Rok the God GN – John Wagner, Alan Grant

3 out of 5

I have a funny idea for a t-shirt. You… may be too young to remember when that was a thing, or maybe I’m making up that it was a thing, but designing a winning t-shirt seemed like the viral video / post path-to(-relative)-fame at some point – assuming that reference isn’t also dated whenever you read this – and I was sitting on my own THIS COULD BE HUGE idea. I mean, I knew it wouldn’t be huge; I maybe kinda knew it wasn’t even funny. But I really liked it, and I kept tweaking other ideas off of that original idea, leaving it baking in my brain for literal (sigh) decades. It is very possible – i.e. true – that I still think about it today, and how I can work the idea into other things, and occasionally I’ll tell people about it, and it never comes out quite as funny as it feels in my head.

I think we all have ideas like this: not fully fleshed out ideas that persist; that we keep toying with. And I suppose I think that if we don’t strike when the iron’s hot, so to speak – and then to mix metaphors – the ideas become less ripe.

To me, that was Rok of the Reds, John Wagner and Alan Grant’s amusing graphic novel about an alien who comes to Earth to do some conquering but ends up loving to play soccer instead. It was by no means undercooked – “amusing” is pretty accurate: it was an idea the duo had had for a while but had been unable to successfully pitch, and eventually went the crowd-funding route. Dan Cornwell was a great choice to give the strip some grounding, his style bringing a lot of character to the setting and large cast of characters, but flexible enough to maintain the comic under- (and over-) tones and sci-finess.

This trio of creators return for Rok the God, which posits what happens when you get to take this loose idea, finally see it to life, then… try to nurture it to grow.

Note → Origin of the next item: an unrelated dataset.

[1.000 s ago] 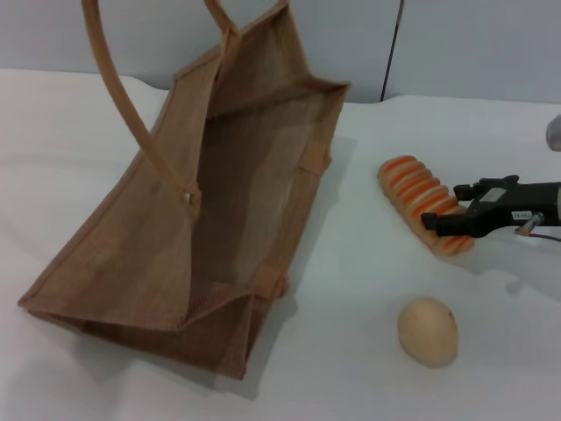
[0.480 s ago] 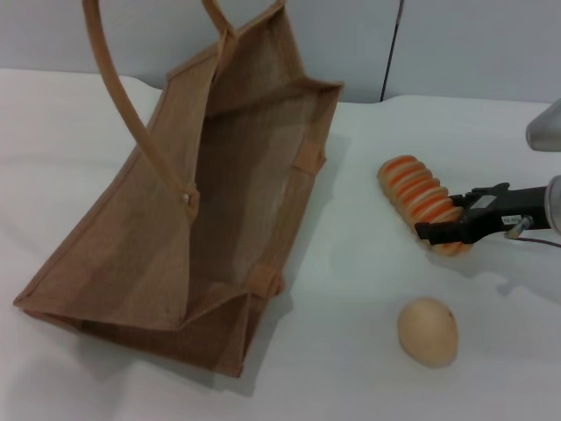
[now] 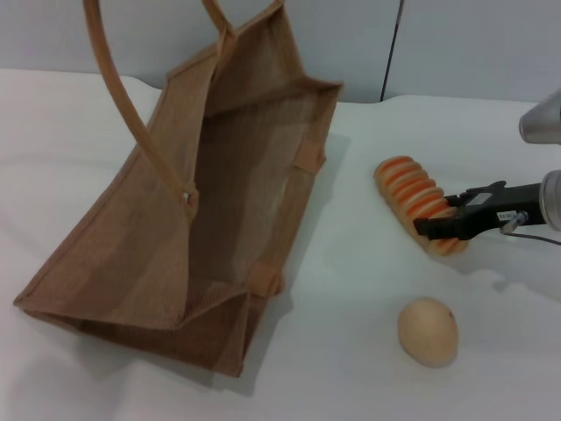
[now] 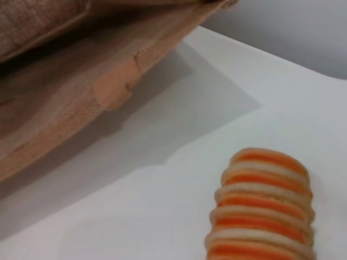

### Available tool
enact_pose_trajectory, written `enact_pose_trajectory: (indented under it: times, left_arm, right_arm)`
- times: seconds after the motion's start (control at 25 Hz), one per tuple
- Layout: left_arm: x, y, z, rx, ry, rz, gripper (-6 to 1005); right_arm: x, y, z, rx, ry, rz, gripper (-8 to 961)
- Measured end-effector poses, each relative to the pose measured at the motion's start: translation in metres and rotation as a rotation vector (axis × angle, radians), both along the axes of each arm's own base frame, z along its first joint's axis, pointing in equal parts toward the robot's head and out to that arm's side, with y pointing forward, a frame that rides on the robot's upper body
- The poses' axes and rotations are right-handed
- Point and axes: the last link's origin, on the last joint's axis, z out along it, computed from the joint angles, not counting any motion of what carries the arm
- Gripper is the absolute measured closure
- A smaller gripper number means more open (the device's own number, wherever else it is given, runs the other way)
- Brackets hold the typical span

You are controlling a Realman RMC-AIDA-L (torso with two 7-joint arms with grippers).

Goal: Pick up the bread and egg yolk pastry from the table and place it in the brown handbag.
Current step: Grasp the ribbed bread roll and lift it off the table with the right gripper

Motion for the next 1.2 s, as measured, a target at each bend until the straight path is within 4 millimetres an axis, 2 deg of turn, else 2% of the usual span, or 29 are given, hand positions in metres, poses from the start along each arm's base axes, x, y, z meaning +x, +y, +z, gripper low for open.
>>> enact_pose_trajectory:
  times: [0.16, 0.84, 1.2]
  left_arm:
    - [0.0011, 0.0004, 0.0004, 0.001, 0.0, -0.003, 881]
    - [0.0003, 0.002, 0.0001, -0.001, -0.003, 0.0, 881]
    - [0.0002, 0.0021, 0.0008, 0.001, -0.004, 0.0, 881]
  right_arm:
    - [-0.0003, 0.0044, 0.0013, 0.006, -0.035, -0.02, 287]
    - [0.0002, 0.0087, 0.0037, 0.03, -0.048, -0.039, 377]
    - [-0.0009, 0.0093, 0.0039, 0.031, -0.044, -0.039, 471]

On the one hand, everyone’s much more comfortable this time out: Wags and Grant don’t have to take steps to prove the setting (definitely the weakest part of Reds), and can instead focus on how good Rok is at soccer, how much he enjoys it, and how he’s settled into life on Earth and with his adopted family. As that was the meat and potatoes fun stuff in the previous book, giving it most of the spotlight allows for a breezy read. And Cornwell has absolutely grown into his style by this point: while his tight linework and small detailing is not drastically visually different from before, it feels more “his” than a composite of influences, with a much better sense of juggling action and dialogue on a page, and how to apply backgrounds and set-dressing.

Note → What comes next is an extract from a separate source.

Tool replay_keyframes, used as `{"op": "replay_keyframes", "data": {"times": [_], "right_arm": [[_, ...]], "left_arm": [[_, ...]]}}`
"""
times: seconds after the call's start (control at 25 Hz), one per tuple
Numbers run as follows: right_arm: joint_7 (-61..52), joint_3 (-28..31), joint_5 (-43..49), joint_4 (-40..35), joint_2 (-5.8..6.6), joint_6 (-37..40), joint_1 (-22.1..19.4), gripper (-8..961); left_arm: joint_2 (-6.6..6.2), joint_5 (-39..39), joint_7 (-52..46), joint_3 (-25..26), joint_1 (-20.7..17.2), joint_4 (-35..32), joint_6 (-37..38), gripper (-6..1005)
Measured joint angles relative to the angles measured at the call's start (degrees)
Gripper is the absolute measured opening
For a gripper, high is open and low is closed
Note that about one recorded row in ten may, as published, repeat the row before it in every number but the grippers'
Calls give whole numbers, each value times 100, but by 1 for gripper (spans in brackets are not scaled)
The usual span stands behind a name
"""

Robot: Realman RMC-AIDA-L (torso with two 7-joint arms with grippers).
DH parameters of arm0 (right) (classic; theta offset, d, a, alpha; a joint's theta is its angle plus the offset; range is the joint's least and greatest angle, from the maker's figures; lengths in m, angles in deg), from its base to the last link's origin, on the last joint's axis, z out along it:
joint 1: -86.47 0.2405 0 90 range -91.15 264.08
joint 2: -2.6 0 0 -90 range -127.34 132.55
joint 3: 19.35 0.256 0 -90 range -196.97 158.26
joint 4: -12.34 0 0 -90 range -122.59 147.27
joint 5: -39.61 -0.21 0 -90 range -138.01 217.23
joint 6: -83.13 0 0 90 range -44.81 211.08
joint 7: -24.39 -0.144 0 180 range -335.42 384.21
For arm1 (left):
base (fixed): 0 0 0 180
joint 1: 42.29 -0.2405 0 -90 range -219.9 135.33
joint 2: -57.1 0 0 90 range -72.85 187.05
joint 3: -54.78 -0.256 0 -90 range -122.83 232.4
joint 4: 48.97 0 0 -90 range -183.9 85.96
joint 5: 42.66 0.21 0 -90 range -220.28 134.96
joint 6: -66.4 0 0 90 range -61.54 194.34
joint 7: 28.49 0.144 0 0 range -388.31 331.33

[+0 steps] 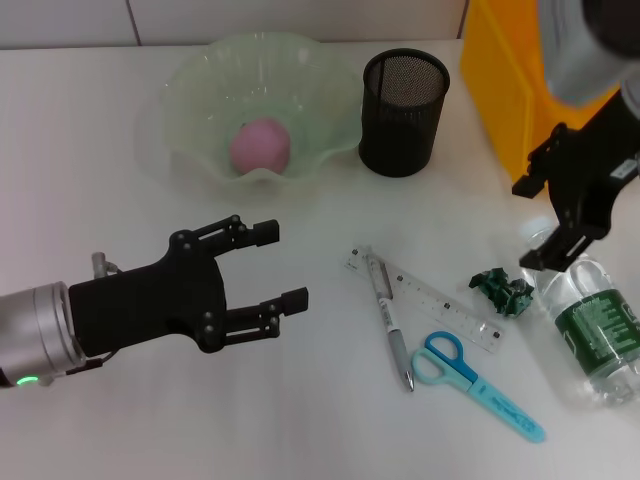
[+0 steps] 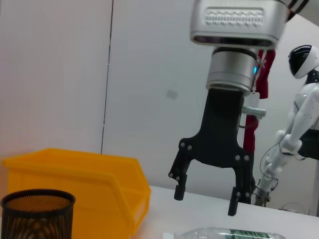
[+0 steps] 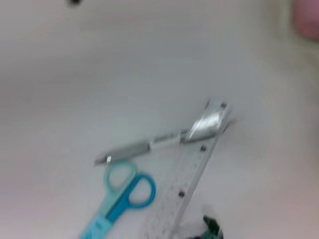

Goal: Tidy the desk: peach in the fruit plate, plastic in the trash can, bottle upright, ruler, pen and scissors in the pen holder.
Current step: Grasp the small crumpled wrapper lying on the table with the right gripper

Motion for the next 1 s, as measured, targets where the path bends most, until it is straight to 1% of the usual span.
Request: {"op": "replay_keyframes", "data": {"times": [0.04,0.08,0.2,0.28,0.4,0.56,0.6,0.72,0.84,0.88,0.92,1.0], "right_arm": [[197,-28,65,-5,-28,-9,-17,839],[511,-50,60,21,-31,-1,-41,839],[782,-46,38,77,-32,17,-47,839],[1074,-37,33,280,-33,-4,-51,838],[1169,-47,33,467,-33,-76,-37,838],[1374,-108,34,1021,-33,-391,-13,838],[1374,-108,34,1021,-33,-391,-13,838],[1401,-273,43,1401,-34,-734,18,839],[1400,-358,45,1582,-34,-905,46,839],[1394,-472,46,1772,-34,-1088,70,839],[1394,-472,46,1772,-34,-1088,70,839],[1372,-570,49,1975,-34,-1336,91,838]], "left_arm": [[0,0,0,0,0,0,0,801],[-1,0,-2,1,6,28,-9,800],[-1,-6,-15,6,0,132,-96,800],[3,-29,-30,10,-8,195,-118,800],[4,-46,-58,29,-7,274,-128,800],[15,-48,-143,33,-7,283,-135,799],[17,-48,-148,33,-7,283,-135,799],[19,-48,-150,23,-6,281,-131,799],[18,-47,-151,-4,-1,278,-106,799],[17,-44,-151,-12,6,279,-99,799],[17,-44,-151,-12,6,279,-99,799],[18,-27,-152,-12,11,279,-95,798]]}}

On the other hand, the stakes in the first book were kinda hard to sell, and that becomes doubly the case here. It’s a good idea, for sure – Rok, as per the title, ascends to godhood within his culture (but, like, gets godly powers), setting him up to have to juggle offworld politics (and assassins) while trying to play some football – but it never quite settles into something to care about: Rok doesn’t really want the job, and can obliterate people / aliens with new mind powers, so what exactly is the problem here? It reads like something designed from without to act as a plot speedbump as opposed to more organic storytelling, and not to spoil things, but the story’s conclusion / concluding chapter really drives that home; if not for how admittedly breezily enjoyable the prior chapters are, the ending would sink it.

There is definitely something here to keep working at, and so I appreciate that our creators have kept the strip alive, but it’s neither goofy enough or serious enough to bump out of passion project territory. The GN is again well put together, full sized this time and on good, flippable paperstock, with some nice, ominous-looking chapter break pages, and some extra art pieces at the end.